# Vector Data Analysis
## This notebook represents working with vector data in python

Vector data is usually a tabular data coupled with location information. e.g. Data of all states in India ( This file will have some attribute data about states such as name, population, etc. along with one column of geometry containing location information).

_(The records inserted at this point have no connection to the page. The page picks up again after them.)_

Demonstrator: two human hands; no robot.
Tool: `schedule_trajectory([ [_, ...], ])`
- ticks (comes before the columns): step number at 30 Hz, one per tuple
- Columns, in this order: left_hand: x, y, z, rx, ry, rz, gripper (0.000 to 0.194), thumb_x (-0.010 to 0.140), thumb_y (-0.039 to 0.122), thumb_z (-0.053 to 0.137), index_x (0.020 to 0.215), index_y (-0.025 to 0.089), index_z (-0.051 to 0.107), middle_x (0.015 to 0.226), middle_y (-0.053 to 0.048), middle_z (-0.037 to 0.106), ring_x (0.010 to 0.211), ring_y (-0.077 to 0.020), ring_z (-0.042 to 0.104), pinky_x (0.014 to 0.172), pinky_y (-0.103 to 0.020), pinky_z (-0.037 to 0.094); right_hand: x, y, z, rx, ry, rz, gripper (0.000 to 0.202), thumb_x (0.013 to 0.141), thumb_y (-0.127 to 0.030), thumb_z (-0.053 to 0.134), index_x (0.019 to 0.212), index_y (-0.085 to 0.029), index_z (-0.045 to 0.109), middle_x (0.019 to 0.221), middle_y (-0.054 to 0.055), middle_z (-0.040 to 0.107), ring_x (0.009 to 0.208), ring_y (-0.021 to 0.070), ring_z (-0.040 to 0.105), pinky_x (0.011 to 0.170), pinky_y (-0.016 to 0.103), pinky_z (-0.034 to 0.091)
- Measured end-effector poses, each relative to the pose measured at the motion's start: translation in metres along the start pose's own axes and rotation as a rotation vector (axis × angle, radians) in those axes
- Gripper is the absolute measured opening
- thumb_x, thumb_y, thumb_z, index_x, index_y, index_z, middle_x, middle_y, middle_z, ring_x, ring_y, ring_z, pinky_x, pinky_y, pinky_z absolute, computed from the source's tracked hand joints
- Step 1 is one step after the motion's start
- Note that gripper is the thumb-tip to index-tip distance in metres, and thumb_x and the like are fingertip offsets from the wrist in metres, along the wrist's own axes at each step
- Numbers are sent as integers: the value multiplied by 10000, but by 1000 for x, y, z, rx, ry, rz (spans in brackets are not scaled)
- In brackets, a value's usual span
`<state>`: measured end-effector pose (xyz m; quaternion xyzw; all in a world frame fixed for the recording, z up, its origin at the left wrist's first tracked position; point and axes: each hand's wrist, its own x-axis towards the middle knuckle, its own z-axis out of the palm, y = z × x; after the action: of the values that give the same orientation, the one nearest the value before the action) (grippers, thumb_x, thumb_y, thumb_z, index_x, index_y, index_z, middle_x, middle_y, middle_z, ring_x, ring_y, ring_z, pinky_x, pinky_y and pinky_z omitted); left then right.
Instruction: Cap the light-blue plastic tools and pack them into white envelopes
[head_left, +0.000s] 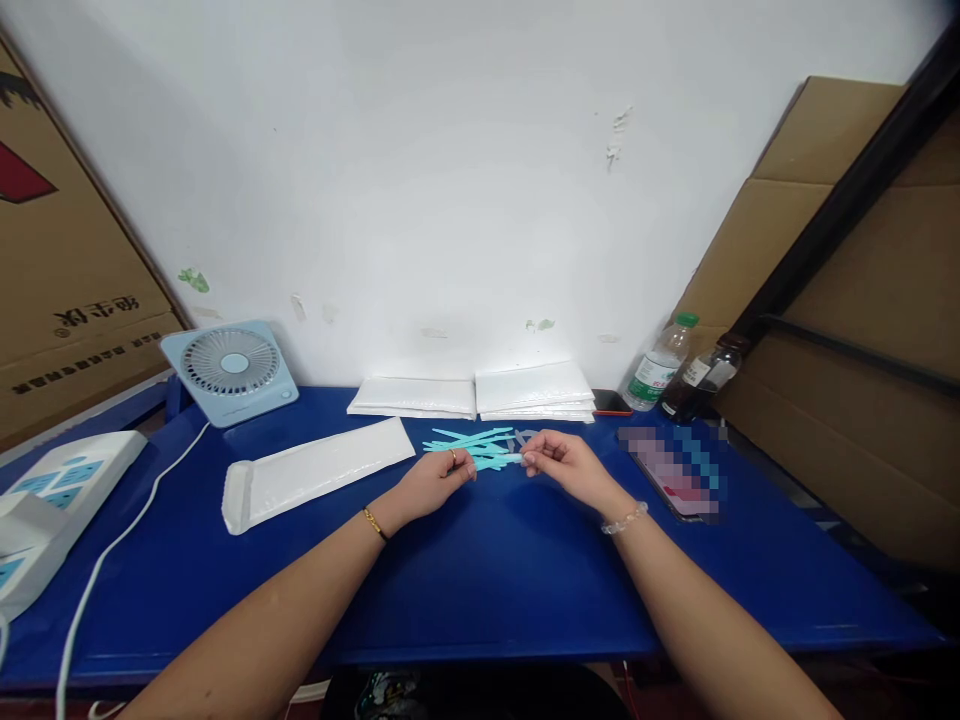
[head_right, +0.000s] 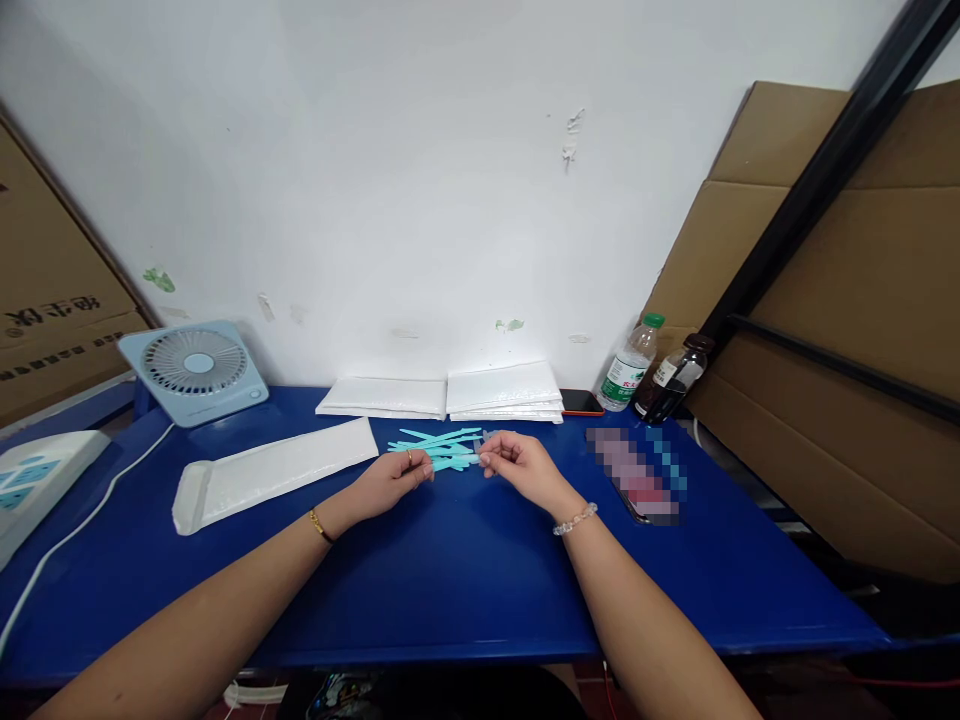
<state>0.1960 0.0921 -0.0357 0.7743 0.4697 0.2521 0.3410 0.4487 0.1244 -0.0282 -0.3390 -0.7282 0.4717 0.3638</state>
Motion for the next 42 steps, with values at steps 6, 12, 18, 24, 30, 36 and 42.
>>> schedule_trajectory([
  [6,-5,7,5,78,-68,27,309,910,385,384,841,191,614,793,-3,620,679,-123,530,641,-229,413,-2,-2,-4,-137,-119,31,238,834,-399,590,899,-178,651,756,41,665,709,170,631,663,301,503],
  [12,-3,4,2,446,138,129,211,864,377,520,914,207,635,901,-44,628,892,-192,548,799,-299,419,2,10,-27,-631,9,-62,190,863,-279,523,968,-223,671,933,54,611,797,173,598,708,302,477],
  [18,5,-10,-8,691,146,56,149,870,312,528,903,210,633,918,-42,645,898,-207,562,745,-313,389,5,21,-24,-756,-65,-45,67,816,-186,567,843,-210,623,928,38,549,809,164,573,723,293,461],
  [24,7,-10,-8,818,149,106,306,947,307,362,829,167,606,814,-70,639,831,-203,571,713,-310,351,4,17,-21,-702,-106,-91,100,854,-192,507,817,-201,599,891,46,589,760,159,560,706,294,437],
  [30,6,-6,-12,724,183,79,301,963,288,303,849,168,554,834,-59,621,749,-181,572,688,-298,357,2,10,-16,-472,33,-19,195,883,-350,483,856,-201,607,749,14,622,640,148,536,588,262,410],
  [36,6,-5,-10,727,170,123,256,960,267,328,855,173,541,859,-49,622,775,-177,569,680,-296,347,2,7,-9,-296,38,-25,218,873,-366,502,902,-195,634,761,21,630,679,150,561,619,262,441],
  [42,5,-1,-6,711,174,148,271,963,282,328,853,166,546,855,-57,620,777,-179,562,685,-297,348,3,4,1,-243,4,-15,233,854,-380,540,917,-187,654,774,27,648,690,154,595,644,278,468],
])
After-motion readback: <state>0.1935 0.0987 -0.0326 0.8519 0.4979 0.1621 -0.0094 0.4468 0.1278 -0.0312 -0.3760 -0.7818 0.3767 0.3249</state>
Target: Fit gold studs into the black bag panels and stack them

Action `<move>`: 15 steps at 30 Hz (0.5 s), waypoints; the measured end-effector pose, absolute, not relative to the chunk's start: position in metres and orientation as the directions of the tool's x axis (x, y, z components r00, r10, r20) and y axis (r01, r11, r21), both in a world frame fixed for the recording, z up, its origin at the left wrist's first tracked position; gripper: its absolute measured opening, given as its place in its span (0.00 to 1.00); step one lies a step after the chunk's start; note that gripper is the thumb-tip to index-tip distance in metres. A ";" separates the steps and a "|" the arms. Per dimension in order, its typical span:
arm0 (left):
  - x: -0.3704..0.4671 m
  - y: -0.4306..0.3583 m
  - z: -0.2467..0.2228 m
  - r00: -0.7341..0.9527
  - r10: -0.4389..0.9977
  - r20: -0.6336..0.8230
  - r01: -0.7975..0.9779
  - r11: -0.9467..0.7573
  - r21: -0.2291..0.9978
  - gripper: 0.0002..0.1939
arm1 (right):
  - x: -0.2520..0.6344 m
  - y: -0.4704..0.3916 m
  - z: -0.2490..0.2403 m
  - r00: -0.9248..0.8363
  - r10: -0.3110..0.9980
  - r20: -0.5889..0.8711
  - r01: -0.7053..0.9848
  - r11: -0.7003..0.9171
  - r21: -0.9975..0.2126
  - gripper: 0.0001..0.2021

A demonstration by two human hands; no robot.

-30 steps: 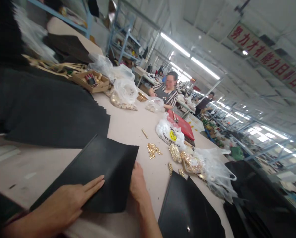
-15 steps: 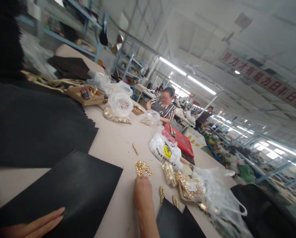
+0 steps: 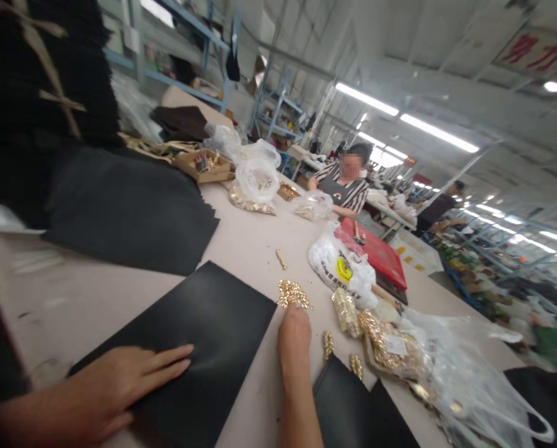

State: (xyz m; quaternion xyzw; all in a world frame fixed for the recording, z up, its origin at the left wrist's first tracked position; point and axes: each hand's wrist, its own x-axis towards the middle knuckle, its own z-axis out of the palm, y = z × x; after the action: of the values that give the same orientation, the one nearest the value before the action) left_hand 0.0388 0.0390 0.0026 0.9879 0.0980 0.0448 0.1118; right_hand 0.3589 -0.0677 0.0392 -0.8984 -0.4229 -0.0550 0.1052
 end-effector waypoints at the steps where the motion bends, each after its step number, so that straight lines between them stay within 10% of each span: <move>1: 0.039 0.036 0.013 0.979 0.194 0.063 0.176 -0.960 0.217 0.46 | 0.362 -0.071 0.042 0.633 0.753 0.179 0.774 -0.608 -0.177 0.19; 9: 0.035 0.036 0.027 0.975 0.108 0.194 0.066 -0.974 0.215 0.29 | 0.288 -0.056 0.050 0.402 0.910 -0.099 0.460 -0.295 -0.837 0.11; 15: 0.035 0.034 0.031 0.963 0.119 0.242 0.061 -0.971 0.233 0.23 | 0.235 -0.047 0.052 0.189 0.968 -0.165 0.619 -0.247 -0.745 0.07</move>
State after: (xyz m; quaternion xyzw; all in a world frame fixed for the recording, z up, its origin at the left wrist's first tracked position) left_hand 0.0346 0.0342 0.0306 0.9843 0.0456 0.1282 0.1125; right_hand 0.2347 -0.0473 0.0521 -0.7215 -0.5501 0.3211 0.2716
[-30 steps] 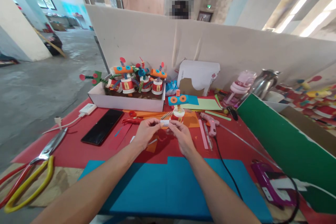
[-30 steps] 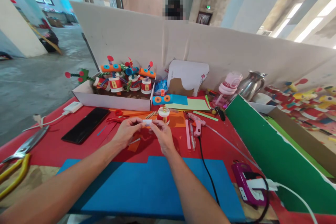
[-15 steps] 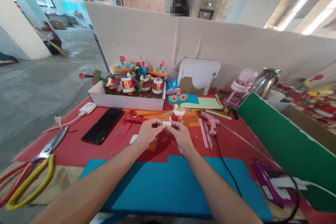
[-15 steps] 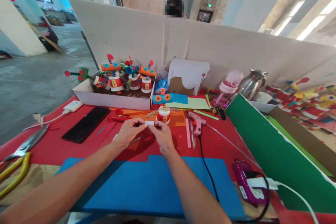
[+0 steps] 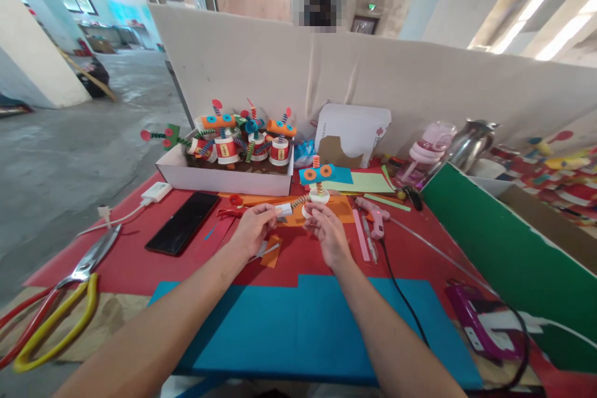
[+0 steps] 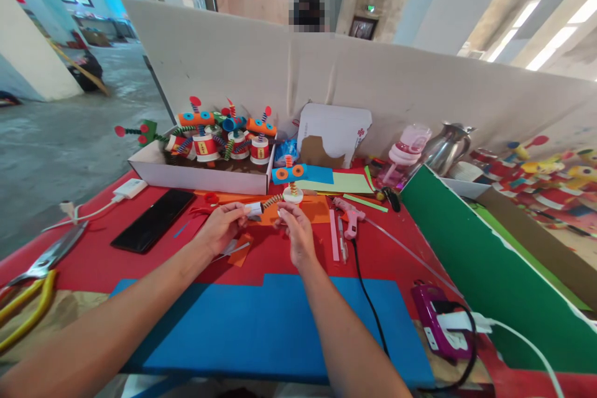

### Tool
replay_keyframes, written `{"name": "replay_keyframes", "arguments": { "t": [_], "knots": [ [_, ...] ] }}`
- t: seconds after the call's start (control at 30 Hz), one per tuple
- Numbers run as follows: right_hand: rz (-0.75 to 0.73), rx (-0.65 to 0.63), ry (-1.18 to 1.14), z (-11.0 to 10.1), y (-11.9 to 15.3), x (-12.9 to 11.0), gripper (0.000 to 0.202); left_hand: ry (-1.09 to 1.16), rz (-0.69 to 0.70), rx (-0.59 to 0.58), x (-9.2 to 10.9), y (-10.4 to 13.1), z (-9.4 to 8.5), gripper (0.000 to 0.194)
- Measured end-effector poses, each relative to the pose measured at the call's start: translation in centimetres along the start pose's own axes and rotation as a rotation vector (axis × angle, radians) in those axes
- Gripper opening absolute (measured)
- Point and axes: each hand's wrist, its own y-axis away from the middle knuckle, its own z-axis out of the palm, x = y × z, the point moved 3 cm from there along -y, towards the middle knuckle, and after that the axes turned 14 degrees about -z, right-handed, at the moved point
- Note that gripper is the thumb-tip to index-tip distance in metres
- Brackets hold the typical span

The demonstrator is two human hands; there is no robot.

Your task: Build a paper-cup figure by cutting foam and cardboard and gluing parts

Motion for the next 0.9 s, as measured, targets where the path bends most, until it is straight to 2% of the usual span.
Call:
{"name": "replay_keyframes", "arguments": {
  "t": [0.23, 0.43, 0.7, 0.9],
  "knots": [
    [0.058, 0.028, -0.058, -0.4, -0.3, 0.2, 0.025, 0.042, -0.020, -0.048, 0.1, 0.0, -0.2, 0.027],
    [0.043, -0.085, 0.027, 0.1, 0.0, 0.0, 0.028, 0.018, -0.052, -0.067, 0.1, 0.3, 0.0, 0.027],
    [-0.047, -0.151, 0.153, 0.5, 0.5, -0.8, 0.015, -0.035, -0.078, -0.132, 0.0, 0.7, 0.4, 0.028],
    [-0.044, -0.167, 0.083, 0.5, 0.4, -0.7, 0.026, -0.053, -0.078, -0.138, -0.2, 0.5, 0.3, 0.029]
  ]
}}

Vector data geometry can be divided in 3 major types: 

1. Point Geometry  

    Point Geometry consists of discrete location information such as *latitude, longitude* which can help us to identify the exact location of given feature. 

    e.g - Location of bus stop, location of user, etc.

2. Line Geometry

    Line Geometry is collection of multiple *latitude, longitude* in an array which represents continuous path.

    e.g. - Centreline of road, River, Path created by user, etc.

3. Polygon Geometry 

    Polygon Geometry is collection of multiple *latitude, longitude* in an array which represents continuous enclosed area.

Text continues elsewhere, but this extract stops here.